Studio album by Engelbert Humperdinck
- Released: 1968
- Label: Decca

Engelbert Humperdinck chronology
| The Last Waltz (1967) | A Man Without Love (1968) | Engelbert (1969) |

= A Man Without Love (album) =

A Man Without Love is a studio album by British singer Engelbert Humperdinck, released in 1968 on Decca Records (on Parrot Records in the United States and Canada).

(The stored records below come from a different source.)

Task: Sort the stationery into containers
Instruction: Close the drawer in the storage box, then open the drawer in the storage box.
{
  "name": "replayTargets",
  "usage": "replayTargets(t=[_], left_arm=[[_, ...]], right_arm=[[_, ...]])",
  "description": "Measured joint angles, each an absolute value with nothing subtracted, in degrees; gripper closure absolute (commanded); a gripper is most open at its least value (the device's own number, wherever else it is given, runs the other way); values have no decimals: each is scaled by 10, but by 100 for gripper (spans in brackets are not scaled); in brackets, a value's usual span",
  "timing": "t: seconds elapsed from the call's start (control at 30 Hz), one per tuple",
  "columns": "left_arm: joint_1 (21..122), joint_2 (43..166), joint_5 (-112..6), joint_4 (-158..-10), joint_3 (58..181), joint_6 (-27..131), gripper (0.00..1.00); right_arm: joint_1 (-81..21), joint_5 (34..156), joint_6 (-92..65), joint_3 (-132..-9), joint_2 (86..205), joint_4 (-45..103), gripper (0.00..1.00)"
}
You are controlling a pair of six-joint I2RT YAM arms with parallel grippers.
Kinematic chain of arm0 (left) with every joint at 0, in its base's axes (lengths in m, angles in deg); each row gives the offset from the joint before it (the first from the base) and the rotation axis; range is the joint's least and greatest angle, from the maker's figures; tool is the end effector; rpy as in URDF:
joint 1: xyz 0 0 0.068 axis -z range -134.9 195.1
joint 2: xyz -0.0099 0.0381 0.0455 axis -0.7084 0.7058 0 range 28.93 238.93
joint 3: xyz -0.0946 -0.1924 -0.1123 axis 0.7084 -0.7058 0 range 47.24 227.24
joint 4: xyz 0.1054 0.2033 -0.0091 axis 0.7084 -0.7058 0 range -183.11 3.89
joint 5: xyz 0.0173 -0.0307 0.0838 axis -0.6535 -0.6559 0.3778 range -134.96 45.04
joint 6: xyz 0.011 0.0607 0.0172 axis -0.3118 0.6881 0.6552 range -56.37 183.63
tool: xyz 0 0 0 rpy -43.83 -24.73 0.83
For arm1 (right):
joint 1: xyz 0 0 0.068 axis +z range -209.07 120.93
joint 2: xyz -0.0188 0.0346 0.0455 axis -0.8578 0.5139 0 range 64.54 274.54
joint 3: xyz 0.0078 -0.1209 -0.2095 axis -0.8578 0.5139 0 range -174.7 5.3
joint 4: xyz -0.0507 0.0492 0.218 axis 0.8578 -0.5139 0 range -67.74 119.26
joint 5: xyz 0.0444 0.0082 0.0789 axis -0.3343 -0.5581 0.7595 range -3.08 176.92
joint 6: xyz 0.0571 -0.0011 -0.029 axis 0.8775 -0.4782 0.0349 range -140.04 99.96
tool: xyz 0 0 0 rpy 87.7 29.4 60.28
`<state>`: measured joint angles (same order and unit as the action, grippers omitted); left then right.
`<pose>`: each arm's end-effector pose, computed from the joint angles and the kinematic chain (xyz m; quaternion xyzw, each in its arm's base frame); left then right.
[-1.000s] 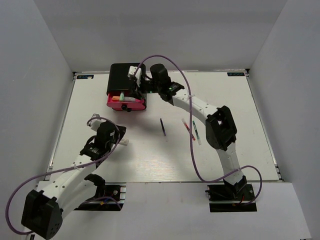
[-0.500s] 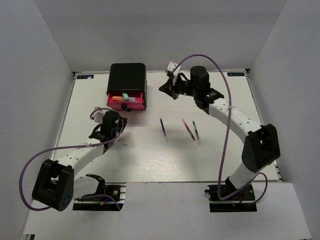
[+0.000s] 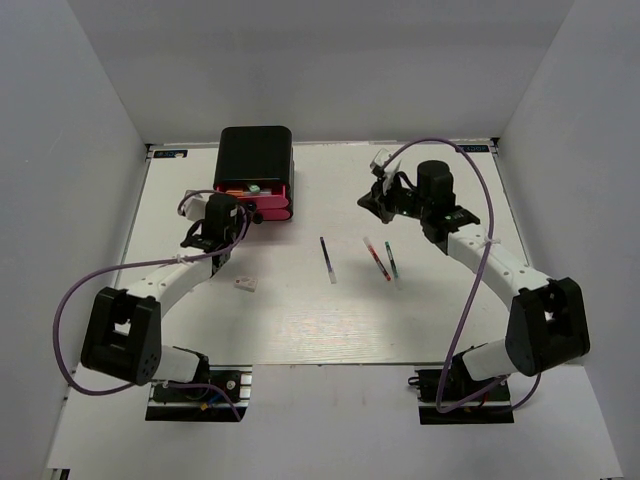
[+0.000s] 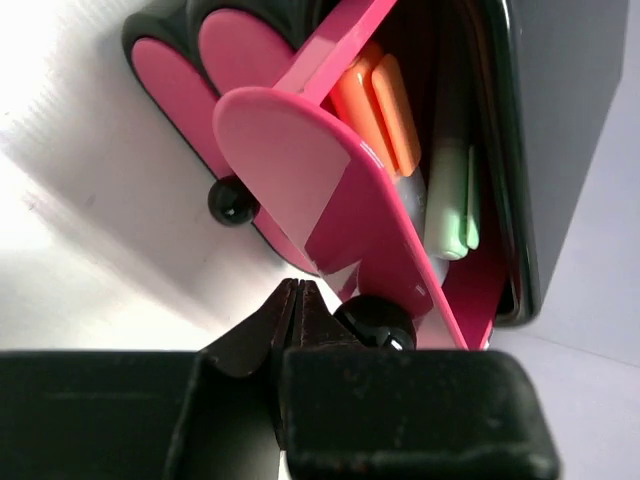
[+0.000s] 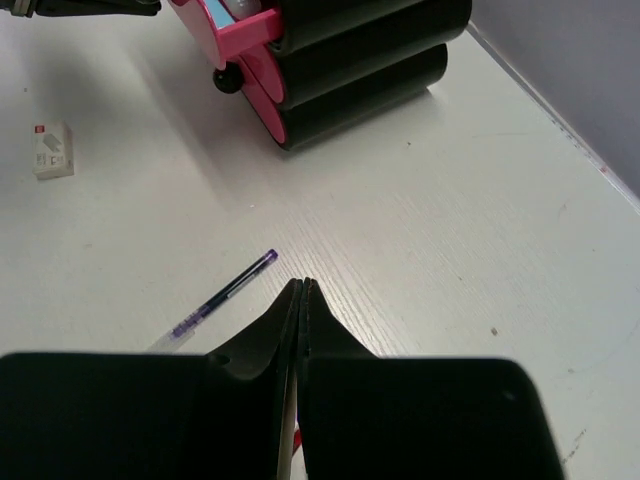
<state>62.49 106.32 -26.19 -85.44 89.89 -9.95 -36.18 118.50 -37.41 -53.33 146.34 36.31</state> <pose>0.2685 -0.0673 0.2017 -0.4779 0.7327 -0.2290 0.4270 0.2805 0.1467 0.2833 -0.4182 0.6658 0.2451 0.5672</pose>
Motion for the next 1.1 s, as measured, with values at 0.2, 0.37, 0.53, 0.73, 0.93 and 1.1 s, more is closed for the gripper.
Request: replayTargets(t=[0.2,0.37,0.53,0.73,0.93,1.1], left_arm=[[615,1116,-268,-870,954,-99,88],[605,1150,-274,-883,992,-99,88],[597,1172,-276,-898,1023,-99,89],[591,1184,-282,-908,1036,-97,84],[588,1173,-326,-875,998,-57,54],[588,1169,-353,-867,971,-34,40]], right_arm=[[-382,1190,-369,-511,1444,366,100],[-392,1198,-369,-495,1435,367,100],[-400,1202,-369,-482,1426,366,98],[-408,1206,-370,-471,1418,363,96],[-412,1208,-372,-454,1410,362,94],[-415,1212,-375,-446,1410,358,94]])
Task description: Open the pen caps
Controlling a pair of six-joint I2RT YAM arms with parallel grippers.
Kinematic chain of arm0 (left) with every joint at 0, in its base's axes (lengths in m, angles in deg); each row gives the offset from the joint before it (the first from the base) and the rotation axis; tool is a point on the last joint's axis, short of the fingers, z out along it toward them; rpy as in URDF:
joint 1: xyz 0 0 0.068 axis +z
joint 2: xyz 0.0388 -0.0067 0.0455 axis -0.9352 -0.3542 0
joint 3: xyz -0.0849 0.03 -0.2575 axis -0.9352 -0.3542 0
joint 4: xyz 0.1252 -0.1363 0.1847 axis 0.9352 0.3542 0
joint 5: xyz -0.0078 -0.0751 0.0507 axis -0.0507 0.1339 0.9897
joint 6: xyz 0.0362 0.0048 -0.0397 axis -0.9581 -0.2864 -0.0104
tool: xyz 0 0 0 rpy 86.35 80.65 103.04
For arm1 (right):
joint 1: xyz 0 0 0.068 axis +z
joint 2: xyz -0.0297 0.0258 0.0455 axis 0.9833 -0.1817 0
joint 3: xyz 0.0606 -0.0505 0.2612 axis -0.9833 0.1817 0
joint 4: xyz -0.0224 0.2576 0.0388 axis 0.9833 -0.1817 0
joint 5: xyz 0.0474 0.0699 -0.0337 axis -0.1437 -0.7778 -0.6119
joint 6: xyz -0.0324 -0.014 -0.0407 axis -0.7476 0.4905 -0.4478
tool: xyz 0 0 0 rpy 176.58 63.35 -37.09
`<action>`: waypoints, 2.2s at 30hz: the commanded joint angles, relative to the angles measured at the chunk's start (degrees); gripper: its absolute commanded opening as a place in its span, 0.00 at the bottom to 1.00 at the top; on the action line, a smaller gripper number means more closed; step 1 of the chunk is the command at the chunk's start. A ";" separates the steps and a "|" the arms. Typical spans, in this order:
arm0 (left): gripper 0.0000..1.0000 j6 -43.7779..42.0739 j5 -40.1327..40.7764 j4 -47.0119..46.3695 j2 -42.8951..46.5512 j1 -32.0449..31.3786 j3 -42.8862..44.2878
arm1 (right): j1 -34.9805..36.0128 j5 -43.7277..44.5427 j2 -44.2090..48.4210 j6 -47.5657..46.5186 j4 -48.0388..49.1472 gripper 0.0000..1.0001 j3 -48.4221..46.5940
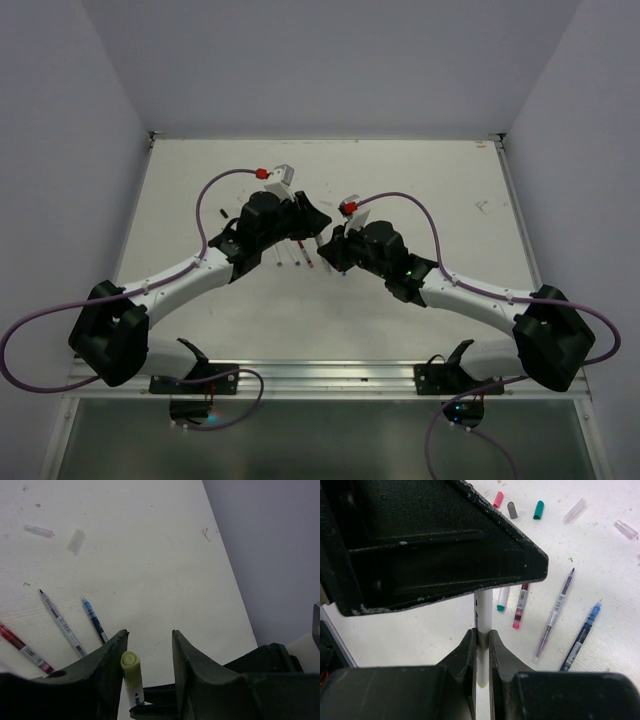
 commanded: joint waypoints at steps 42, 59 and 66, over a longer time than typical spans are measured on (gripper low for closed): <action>0.00 -2.61 1.88 -3.62 2.17 -1.77 -2.21 | 0.30 -1.62 -1.66 1.97 6.90 0.54 -3.17; 0.00 -2.35 6.27 -4.76 4.01 -0.89 3.23 | 0.30 -3.47 -2.02 0.91 5.24 0.00 0.16; 0.00 0.02 10.31 -5.20 4.71 4.81 9.03 | 0.30 -4.96 0.62 0.30 4.80 0.00 5.26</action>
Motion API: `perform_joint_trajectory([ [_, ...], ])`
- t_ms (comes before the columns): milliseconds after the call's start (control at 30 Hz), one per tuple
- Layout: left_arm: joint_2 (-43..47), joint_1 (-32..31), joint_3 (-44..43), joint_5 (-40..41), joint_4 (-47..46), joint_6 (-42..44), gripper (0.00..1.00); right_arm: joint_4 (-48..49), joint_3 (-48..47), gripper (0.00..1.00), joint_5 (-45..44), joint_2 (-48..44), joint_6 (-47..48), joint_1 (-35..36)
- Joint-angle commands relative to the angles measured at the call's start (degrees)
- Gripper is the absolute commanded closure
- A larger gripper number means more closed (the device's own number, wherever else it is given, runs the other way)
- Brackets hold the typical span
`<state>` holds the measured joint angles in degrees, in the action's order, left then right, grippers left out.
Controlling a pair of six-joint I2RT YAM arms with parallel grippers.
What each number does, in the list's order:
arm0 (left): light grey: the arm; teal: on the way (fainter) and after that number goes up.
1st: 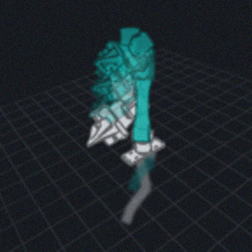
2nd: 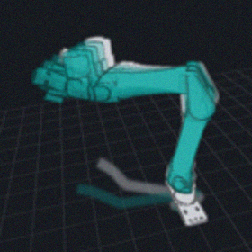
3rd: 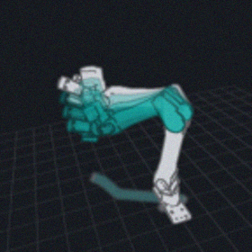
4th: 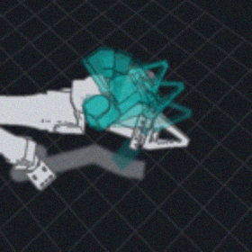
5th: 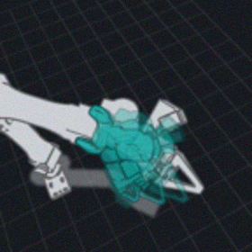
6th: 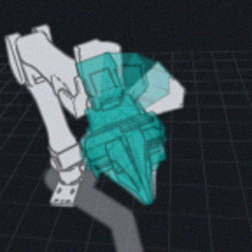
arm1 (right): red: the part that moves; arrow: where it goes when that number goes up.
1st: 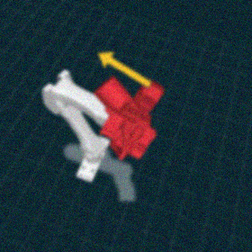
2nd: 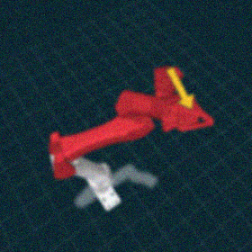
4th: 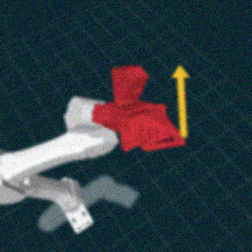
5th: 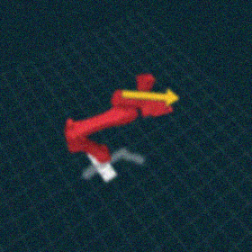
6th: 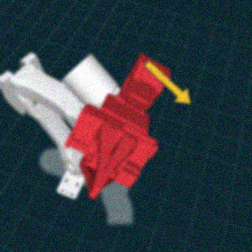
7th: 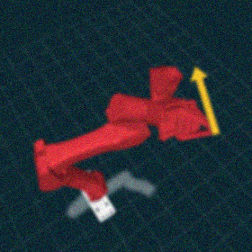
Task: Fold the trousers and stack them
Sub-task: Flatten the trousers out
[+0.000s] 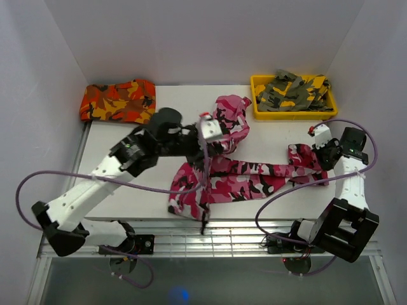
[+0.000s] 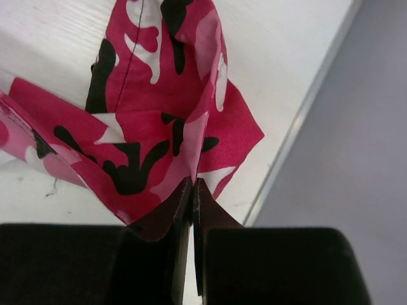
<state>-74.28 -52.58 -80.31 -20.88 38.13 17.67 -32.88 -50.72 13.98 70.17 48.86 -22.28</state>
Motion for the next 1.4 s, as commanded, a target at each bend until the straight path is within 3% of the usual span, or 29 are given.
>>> perform_joint_trajectory([
  [0,6.5,7.9,-4.7,-5.3,4.2,-6.4,1.00,-3.2,-3.5,0.92,2.0,-2.9,9.2,-4.1],
  [167,13.5,24.6,-0.2,-2.3,6.2,-10.0,1.00,-6.3,-6.1,0.92,5.7,-2.0,12.5,-4.4],
  [433,21.1,42.7,13.9,7.5,3.3,-7.4,1.00,-5.0,-7.6,0.92,6.8,6.3,9.2,-3.5],
  [500,19.1,50.4,16.1,7.3,1.5,-5.8,1.00,-4.4,-6.9,0.92,6.1,8.6,8.6,-2.3],
  [533,17.9,57.4,16.5,6.6,-0.4,-4.7,1.00,-3.7,-6.5,0.92,5.2,9.3,8.4,-1.8],
  [600,11.6,63.6,16.2,4.1,-2.4,-3.7,1.00,-3.2,-5.5,0.92,4.0,11.2,8.4,-0.7],
  [633,8.7,69.7,15.4,2.9,-4.2,-3.3,1.00,-2.8,-5.2,0.92,3.3,11.9,8.4,-0.5],
  [733,-3.5,75.8,10.4,-2.2,-6.5,-1.6,1.00,-2.4,-5.1,0.92,2.4,14.3,8.6,-0.3],
  [867,-13.3,77.3,8.4,-3.1,-9.1,4.4,0.99,-2.4,-5.7,0.92,2.0,17.3,7.5,0.8],
  [900,-14.5,77.4,8.4,-5.2,-9.6,5.2,0.93,-2.5,-5.8,0.92,2.0,17.6,7.3,1.1],
  [933,-16.4,77.6,8.3,-6.3,-9.9,5.9,0.65,-2.6,-6.1,0.92,1.8,18.1,7.0,1.5],
  [1000,-18.5,77.8,5.0,-10.4,-8.6,6.3,0.47,-4.1,-6.4,0.92,2.0,19.1,5.9,2.9],
  [1033,-20.4,78.1,3.0,-12.4,-5.3,6.9,0.29,-4.7,-6.7,0.92,2.2,19.6,5.7,3.3],
  [1100,-21.1,78.1,-0.9,-16.0,-2.1,8.5,0.27,-5.7,-7.2,0.92,2.0,20.2,5.3,3.7],
  [1133,-21.2,77.7,-4.8,-21.9,4.7,10.6,0.26,-5.9,-7.4,0.92,1.8,20.2,5.4,3.7],
  [1200,-20.1,76.0,-6.7,-23.8,12.5,17.2,0.26,-6.4,-8.7,0.92,1.6,20.3,5.7,3.7],
  [1300,-13.2,73.2,-0.1,-24.9,25.0,26.4,0.26,-7.6,-11.0,0.92,2.3,21.2,4.8,4.1],
  [1367,-6.6,68.9,8.3,-19.4,25.4,27.9,0.26,-7.6,-11.8,0.92,2.2,22.5,4.1,4.6],
])
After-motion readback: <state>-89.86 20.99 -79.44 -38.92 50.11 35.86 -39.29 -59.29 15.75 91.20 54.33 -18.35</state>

The album spent 45 weeks on the UK official albums chart, peaking at number 3.

Professional ratings
Review scores
| Source | Rating |
| AllMusic | Star |

== Track listing ==

Side 1
| No. | Title | Writer(s) | Length |
|---|---|---|---|
| 1. | "A Man Without Love" | Daniele Pace, Mario Panzeri, Roberto Livraghi, Barry Mason | 3:18 |
| 2. | "Can't Take My Eyes Off of You" | Bob Crewe, Bob Gaudio | 3:36 |
| 3. | "From Here to Eternity" | Frederick Karger, Robert Wells | 3:48 |
| 4. | "Spanish Eyes" | Bert Kaempfert, Charles Singleton, Eddie Snyder | 3:12 |
| 5. | "A Man and a Woman" | Francis Lai, Jerry Keller, Pierre Barouh | 3:33 |
| 6. | "Quando, Quando, Quando" | Tony Renis, Alberto Testa, Hans Bradtke | 3:16 |

Side 2
| No. | Title | Writer(s) | Length |
|---|---|---|---|
| 1. | "Up, Up and Away" | Jimmy Webb | 2:32 |
| 2. | "Wonderland by Night" | Klaus Günter Neumann, Lincoln Chase | 2:58 |
| 3. | "What a Wonderful World" | George David Weiss, George Douglas | 2:42 |
| 4. | "Call on Me" | Gordon Mills | 2:43 |
| 5. | "By the Time I Get to Phoenix" | Jimmy Webb | 3:04 |
| 6. | "The Shadow of Your Smile" | Johnny Mandel, Paul Francis Webster | 2:29 |

== Charts ==

| Chart (1968) | Peak position |
|---|---|
| UK Albums (Official Charts) | 3 |
| US Billboard 200 | 12 |

== Promotional Video Location ==
The iconic 1968 promotional video for Engelbert Humperdinck's hit "A Man Without Love" was filmed in the Principality of Monaco. In the footage, Humperdinck is seen lip-syncing to the track while walking down the Ruelle Sainte-Barbe, a historic stone staircase and pedestrian path located in Monaco-Ville. The imposing building prominently featured in the background of the shot is the Prince's Palace of Monaco (Palais Princier de Monaco), easily identifiable by its classic architecture and clock tower. The architectural landscape of this filming location remains exceptionally well-preserved and can be explored today via Google Street View at coordinates 43°43'50.6"N 7°25'15.5"E.